Recorded data:
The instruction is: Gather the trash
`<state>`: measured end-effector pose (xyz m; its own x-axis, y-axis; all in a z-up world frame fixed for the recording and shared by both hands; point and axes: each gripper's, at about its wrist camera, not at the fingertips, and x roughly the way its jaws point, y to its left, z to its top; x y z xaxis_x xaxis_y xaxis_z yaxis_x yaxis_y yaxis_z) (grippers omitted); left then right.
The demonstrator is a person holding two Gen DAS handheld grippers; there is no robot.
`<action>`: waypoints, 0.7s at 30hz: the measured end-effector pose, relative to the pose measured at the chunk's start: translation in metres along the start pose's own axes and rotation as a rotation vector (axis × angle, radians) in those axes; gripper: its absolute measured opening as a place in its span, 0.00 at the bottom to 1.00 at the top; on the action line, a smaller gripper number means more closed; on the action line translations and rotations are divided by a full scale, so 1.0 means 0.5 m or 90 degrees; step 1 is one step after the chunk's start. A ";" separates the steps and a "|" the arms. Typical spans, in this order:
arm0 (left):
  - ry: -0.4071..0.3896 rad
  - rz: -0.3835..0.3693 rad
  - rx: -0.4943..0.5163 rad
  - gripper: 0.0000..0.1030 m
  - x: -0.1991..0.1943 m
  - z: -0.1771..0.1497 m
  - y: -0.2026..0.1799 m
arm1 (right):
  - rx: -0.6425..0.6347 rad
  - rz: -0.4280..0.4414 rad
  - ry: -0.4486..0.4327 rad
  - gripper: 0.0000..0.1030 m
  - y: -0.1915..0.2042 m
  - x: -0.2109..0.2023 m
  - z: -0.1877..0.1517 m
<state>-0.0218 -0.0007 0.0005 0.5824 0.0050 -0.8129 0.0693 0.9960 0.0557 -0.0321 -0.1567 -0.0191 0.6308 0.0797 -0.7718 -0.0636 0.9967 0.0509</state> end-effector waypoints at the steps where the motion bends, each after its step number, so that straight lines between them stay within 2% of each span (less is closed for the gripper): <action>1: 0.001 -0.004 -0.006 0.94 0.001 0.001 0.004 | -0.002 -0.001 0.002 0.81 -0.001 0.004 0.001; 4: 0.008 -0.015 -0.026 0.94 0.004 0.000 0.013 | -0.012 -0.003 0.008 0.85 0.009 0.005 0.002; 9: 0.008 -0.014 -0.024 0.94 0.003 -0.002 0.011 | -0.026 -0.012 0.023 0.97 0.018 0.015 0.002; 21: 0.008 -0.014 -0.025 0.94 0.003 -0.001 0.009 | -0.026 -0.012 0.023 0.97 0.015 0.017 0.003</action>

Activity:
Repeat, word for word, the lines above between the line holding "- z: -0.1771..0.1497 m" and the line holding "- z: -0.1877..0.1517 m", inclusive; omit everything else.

Response to this task:
  - z: -0.1771..0.1497 m
  - y: -0.2026..0.1799 m
arm1 (right):
  - rx: -0.6425..0.6347 rad
  - rz: -0.4280..0.4414 rad
  - ry: -0.4486..0.4327 rad
  - gripper: 0.0000..0.1030 m
  - y: -0.1915..0.2042 m
  - x: -0.2109..0.2023 m
  - z: -0.1877..0.1517 m

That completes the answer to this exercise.